EXERCISE OBJECTIVE:
Begin your copy at the line with "segment --target=screw --coords=pixels" in the records below and end it at the line with "left finger</item>, that would be most helpful.", restating each line word for word; omit the pictures.

###

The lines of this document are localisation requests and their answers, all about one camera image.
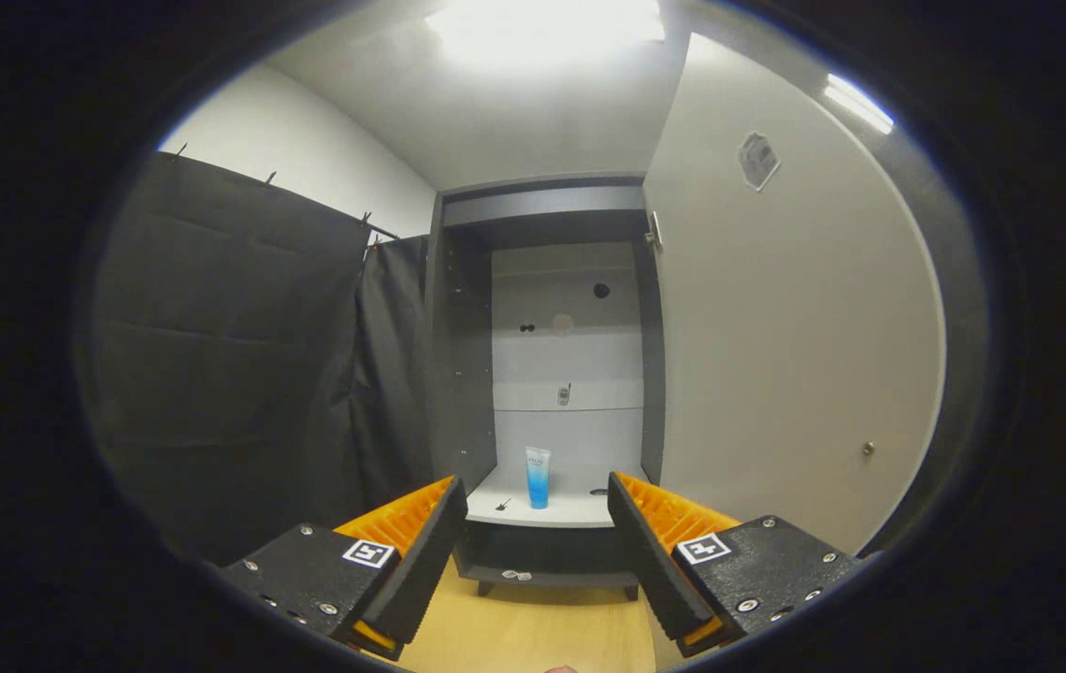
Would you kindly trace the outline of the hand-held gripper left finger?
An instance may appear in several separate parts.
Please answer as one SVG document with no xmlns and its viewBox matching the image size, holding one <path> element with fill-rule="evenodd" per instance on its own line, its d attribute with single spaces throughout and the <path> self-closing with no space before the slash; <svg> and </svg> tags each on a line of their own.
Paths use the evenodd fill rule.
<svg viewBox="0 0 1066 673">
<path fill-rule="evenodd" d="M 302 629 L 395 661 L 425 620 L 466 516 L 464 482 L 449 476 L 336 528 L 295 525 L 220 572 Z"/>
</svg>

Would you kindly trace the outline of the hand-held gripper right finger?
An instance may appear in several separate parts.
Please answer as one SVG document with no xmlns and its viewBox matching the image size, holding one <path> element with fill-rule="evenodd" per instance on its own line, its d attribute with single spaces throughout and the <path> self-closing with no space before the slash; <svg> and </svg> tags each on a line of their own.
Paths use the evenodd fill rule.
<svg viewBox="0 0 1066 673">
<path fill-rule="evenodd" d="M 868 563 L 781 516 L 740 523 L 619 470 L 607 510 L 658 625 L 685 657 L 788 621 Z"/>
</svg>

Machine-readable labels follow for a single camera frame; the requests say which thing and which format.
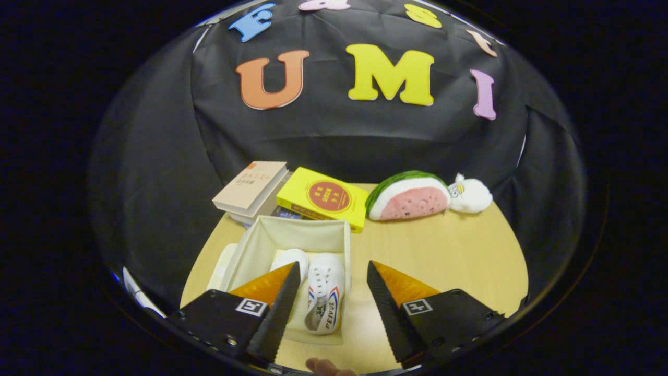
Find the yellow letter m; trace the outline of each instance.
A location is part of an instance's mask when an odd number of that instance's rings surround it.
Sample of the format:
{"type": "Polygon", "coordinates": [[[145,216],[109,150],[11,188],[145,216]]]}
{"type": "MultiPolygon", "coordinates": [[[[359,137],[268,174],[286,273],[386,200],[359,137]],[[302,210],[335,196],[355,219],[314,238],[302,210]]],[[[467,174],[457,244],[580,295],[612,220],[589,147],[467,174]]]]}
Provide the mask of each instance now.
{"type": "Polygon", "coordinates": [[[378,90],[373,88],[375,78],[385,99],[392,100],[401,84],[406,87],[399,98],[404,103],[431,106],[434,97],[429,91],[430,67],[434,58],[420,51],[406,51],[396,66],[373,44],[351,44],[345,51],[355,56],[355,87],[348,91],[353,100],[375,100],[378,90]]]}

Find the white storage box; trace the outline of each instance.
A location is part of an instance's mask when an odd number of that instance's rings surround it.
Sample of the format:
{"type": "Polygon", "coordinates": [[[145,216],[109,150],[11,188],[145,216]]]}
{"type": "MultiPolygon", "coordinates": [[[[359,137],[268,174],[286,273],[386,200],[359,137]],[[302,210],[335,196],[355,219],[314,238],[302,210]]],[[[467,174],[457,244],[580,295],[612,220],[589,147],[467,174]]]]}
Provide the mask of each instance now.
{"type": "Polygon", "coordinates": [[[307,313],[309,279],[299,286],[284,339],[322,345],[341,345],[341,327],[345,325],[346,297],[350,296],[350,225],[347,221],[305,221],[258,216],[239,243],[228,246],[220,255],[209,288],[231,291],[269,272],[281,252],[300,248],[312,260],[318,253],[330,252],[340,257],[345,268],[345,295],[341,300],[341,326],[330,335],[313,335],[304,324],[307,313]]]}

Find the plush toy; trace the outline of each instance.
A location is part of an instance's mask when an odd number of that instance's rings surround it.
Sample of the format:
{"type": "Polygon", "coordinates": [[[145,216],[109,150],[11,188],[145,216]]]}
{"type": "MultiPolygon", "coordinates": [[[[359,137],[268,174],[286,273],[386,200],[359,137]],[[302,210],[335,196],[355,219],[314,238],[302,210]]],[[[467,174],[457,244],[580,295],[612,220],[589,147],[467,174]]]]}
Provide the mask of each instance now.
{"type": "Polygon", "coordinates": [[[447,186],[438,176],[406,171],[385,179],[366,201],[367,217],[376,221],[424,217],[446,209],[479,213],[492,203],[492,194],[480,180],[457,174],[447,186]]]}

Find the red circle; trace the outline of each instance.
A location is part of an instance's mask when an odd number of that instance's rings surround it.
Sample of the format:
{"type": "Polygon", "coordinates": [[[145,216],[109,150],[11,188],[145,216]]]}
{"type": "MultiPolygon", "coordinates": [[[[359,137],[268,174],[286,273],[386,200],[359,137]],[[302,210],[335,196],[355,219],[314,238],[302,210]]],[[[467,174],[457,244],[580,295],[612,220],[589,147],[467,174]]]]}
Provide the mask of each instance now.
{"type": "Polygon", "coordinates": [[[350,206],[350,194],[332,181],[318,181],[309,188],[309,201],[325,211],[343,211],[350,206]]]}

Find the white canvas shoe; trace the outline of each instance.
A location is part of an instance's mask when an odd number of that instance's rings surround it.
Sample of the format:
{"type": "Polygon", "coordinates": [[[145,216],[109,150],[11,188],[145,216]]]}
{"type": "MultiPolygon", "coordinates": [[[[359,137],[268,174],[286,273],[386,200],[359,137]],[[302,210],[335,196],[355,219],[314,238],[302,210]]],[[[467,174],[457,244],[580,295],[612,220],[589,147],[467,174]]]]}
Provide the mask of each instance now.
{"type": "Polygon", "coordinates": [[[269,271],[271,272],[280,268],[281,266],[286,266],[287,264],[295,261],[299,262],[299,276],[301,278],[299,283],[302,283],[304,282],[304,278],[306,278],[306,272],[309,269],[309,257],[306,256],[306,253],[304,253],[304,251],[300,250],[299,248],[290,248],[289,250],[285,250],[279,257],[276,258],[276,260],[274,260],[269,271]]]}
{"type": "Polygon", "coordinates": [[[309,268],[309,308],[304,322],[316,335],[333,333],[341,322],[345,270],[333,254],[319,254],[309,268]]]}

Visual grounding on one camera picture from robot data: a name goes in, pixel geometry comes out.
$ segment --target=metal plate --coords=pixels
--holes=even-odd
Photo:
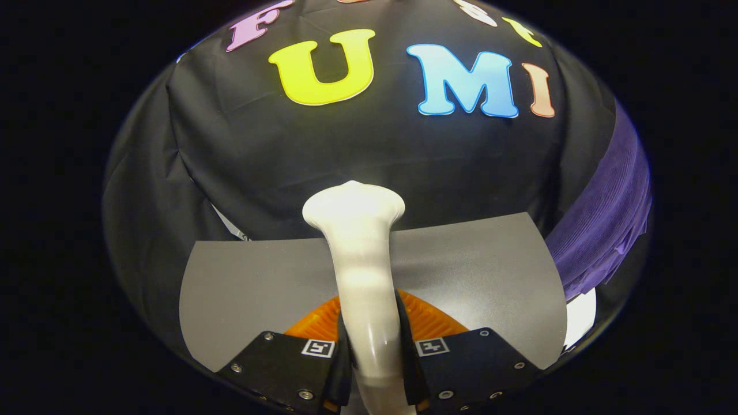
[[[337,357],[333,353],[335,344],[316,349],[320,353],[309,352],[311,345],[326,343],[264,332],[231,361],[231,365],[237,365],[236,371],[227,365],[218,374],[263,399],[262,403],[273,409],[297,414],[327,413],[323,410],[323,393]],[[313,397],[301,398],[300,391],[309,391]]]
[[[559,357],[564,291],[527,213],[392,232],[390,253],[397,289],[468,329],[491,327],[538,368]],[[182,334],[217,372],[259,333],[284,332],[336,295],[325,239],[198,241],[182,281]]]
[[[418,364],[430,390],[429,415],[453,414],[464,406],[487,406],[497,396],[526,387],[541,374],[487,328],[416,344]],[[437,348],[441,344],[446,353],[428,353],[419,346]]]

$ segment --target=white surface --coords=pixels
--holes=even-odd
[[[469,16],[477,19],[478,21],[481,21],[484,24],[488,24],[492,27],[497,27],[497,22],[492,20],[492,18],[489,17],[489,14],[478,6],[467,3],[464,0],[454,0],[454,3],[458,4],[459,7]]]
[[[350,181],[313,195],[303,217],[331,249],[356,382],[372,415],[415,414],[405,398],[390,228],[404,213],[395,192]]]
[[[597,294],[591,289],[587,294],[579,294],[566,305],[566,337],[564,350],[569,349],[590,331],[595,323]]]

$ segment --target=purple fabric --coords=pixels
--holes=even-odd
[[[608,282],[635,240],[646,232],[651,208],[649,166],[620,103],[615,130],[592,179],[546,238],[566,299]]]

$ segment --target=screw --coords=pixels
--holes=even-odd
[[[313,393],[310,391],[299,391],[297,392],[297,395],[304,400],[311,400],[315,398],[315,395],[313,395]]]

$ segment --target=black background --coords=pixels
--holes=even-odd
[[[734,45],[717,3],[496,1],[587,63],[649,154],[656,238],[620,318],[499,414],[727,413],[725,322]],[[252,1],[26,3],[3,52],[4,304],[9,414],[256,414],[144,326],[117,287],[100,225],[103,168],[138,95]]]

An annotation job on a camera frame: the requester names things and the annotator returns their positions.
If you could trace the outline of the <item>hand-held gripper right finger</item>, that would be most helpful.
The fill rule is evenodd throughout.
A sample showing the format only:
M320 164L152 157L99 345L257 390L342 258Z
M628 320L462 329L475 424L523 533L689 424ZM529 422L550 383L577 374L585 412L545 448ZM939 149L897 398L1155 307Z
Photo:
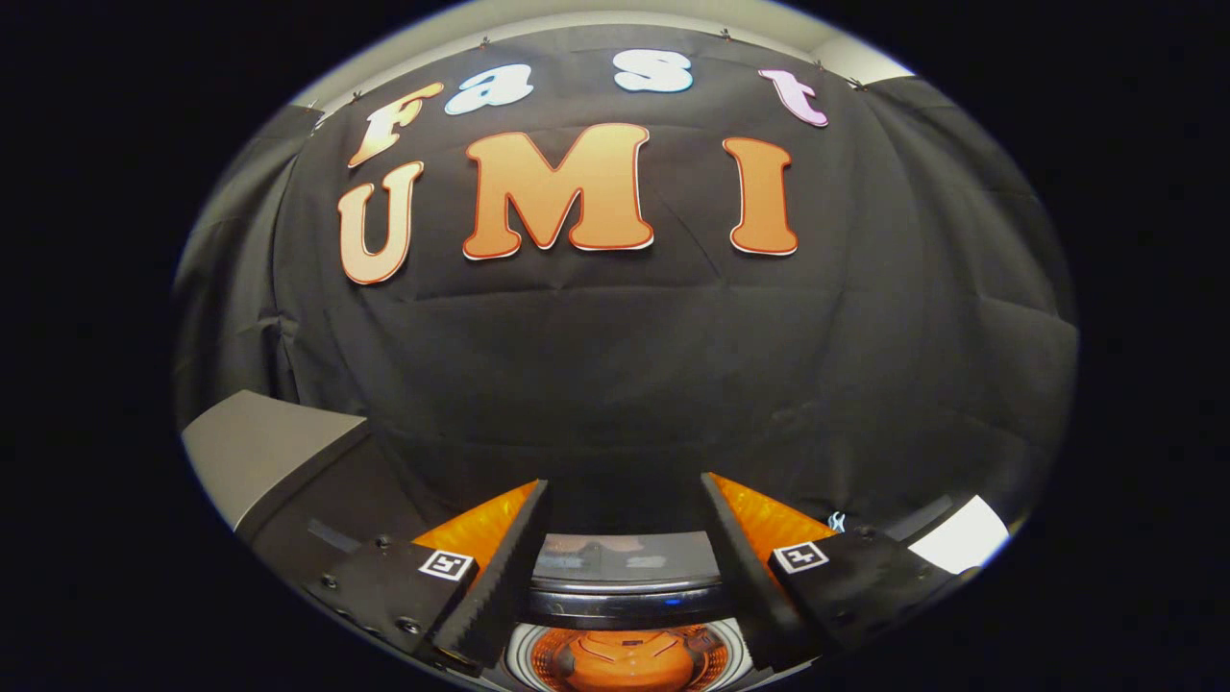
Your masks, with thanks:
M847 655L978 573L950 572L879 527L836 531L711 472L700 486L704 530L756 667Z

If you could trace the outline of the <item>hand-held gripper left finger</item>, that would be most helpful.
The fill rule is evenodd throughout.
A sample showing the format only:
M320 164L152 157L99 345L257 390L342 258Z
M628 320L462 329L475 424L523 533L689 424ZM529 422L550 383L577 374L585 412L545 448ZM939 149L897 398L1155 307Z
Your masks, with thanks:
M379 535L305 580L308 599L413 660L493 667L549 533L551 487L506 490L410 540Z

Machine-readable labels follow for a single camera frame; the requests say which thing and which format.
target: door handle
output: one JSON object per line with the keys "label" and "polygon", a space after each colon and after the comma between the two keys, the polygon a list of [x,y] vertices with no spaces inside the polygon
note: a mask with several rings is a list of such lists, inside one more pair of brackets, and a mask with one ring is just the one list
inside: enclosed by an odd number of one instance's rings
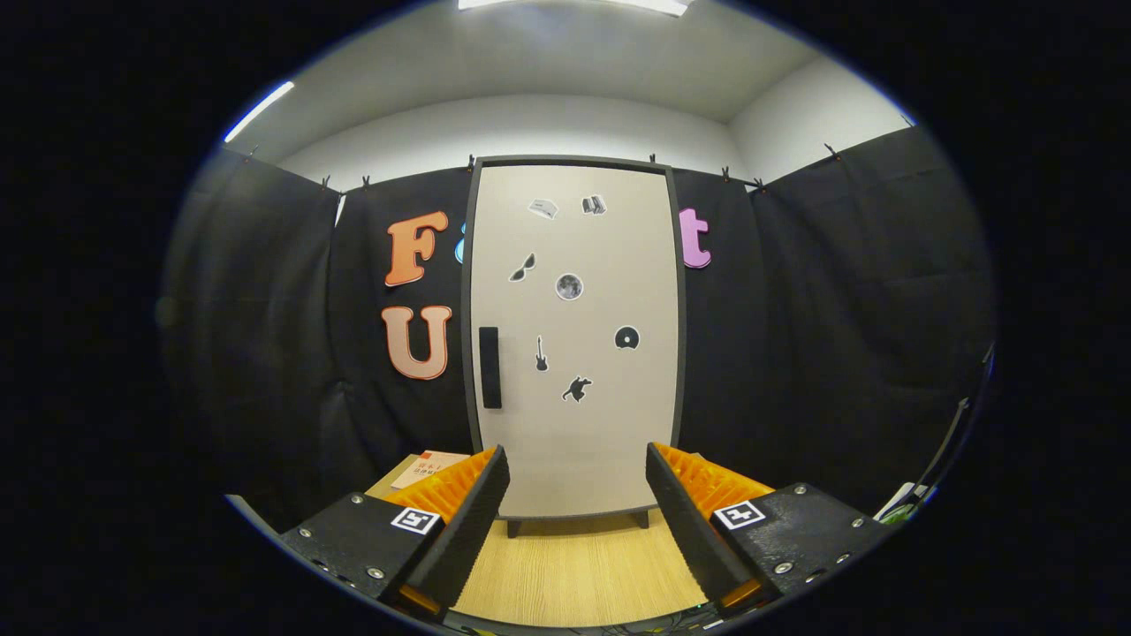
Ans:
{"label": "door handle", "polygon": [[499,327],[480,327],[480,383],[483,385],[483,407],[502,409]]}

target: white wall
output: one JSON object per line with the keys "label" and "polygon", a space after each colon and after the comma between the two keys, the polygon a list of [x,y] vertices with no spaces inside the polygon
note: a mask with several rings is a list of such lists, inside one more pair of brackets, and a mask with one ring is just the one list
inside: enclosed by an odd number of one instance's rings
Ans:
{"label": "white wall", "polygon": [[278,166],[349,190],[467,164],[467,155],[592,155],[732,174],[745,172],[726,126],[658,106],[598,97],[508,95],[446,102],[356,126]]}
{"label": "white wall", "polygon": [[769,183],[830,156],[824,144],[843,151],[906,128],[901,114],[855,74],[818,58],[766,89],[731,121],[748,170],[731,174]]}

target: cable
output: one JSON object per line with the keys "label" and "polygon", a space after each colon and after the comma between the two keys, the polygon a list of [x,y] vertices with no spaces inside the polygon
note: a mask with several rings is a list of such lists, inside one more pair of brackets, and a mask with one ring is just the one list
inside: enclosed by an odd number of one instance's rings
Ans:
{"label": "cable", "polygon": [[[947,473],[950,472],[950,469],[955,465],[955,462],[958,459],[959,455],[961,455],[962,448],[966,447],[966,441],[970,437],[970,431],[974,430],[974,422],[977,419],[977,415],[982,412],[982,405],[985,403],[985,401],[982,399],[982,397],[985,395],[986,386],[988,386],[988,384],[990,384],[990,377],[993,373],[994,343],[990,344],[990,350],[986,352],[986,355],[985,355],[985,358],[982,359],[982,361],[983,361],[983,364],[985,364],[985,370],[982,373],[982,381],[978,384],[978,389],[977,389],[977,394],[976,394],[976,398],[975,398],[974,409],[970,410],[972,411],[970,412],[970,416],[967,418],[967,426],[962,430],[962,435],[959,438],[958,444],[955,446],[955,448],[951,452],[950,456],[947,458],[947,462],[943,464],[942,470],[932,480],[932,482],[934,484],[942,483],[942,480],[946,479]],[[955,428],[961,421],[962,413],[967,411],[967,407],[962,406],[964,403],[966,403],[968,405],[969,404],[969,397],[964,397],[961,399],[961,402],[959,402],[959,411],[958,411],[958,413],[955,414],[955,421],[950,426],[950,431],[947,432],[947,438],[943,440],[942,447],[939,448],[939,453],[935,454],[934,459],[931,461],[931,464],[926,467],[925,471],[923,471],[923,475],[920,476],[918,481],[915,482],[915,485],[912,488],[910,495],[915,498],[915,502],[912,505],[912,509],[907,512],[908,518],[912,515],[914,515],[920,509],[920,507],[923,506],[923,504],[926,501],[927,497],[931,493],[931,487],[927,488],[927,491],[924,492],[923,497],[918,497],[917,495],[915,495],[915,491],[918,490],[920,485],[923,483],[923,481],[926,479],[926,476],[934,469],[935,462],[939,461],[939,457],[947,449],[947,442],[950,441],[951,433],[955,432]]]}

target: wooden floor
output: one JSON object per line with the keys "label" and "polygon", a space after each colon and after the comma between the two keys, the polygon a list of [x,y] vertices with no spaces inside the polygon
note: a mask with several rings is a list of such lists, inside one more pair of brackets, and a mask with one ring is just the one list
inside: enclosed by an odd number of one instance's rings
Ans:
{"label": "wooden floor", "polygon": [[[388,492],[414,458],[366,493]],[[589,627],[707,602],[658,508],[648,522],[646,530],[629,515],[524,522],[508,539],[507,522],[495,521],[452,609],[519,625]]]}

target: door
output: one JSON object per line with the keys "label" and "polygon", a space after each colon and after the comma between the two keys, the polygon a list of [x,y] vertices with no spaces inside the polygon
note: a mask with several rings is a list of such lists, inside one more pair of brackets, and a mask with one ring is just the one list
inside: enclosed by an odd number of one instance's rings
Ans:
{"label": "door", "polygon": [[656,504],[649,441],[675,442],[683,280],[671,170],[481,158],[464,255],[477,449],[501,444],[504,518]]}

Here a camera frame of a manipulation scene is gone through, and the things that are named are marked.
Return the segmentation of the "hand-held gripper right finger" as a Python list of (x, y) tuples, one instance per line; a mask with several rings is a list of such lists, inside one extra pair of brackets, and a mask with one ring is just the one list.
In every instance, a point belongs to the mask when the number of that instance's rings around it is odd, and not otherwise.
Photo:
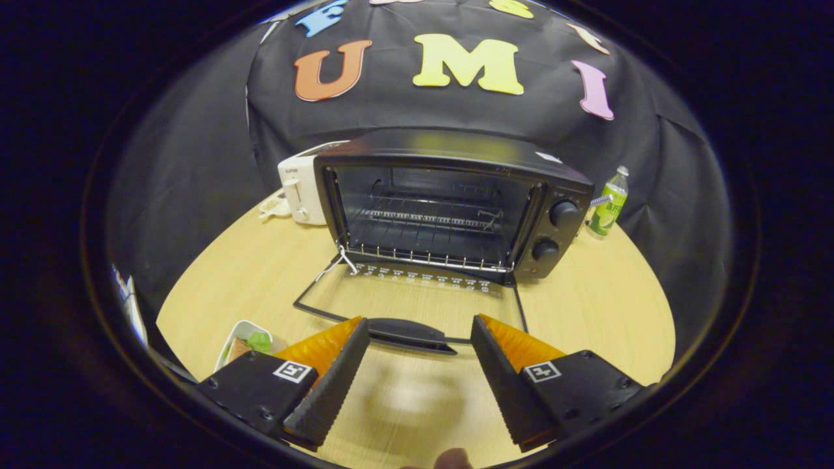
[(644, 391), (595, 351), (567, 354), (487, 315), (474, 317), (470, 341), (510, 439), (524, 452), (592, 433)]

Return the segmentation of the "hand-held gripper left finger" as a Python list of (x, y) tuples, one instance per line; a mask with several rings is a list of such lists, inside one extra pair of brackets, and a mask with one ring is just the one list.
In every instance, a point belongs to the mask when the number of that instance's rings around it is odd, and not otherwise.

###

YOUR SOLUTION:
$ segment --target=screw --coords=pixels
--holes=even-odd
[[[313,393],[310,391],[299,391],[297,392],[297,395],[304,400],[311,400],[315,398],[315,395],[313,395]]]

$ segment --target=black background --coords=pixels
--holes=even-odd
[[[734,45],[717,3],[496,1],[587,63],[649,154],[656,238],[620,318],[499,414],[727,413],[725,322]],[[252,1],[26,3],[3,52],[4,304],[9,414],[256,414],[144,326],[117,287],[100,225],[103,168],[138,95]]]

An annotation job on a camera frame: the requester names things and the annotator returns their positions.
If you could trace the outline of the <item>hand-held gripper right finger</item>, that would be most helpful.
The fill rule is evenodd throughout.
A sample showing the format only:
M320 164L152 157L99 345L257 390L342 258Z
M628 320L462 329L475 424L523 533L689 424ZM529 422L550 383L577 374L585 412L545 448ZM939 149L897 398L1155 307Z
Photo:
Your masks, with thanks:
M847 655L978 573L950 572L879 527L836 531L711 472L700 486L704 530L756 667Z

If you could trace the outline of the <item>hand-held gripper left finger</item>, that would be most helpful.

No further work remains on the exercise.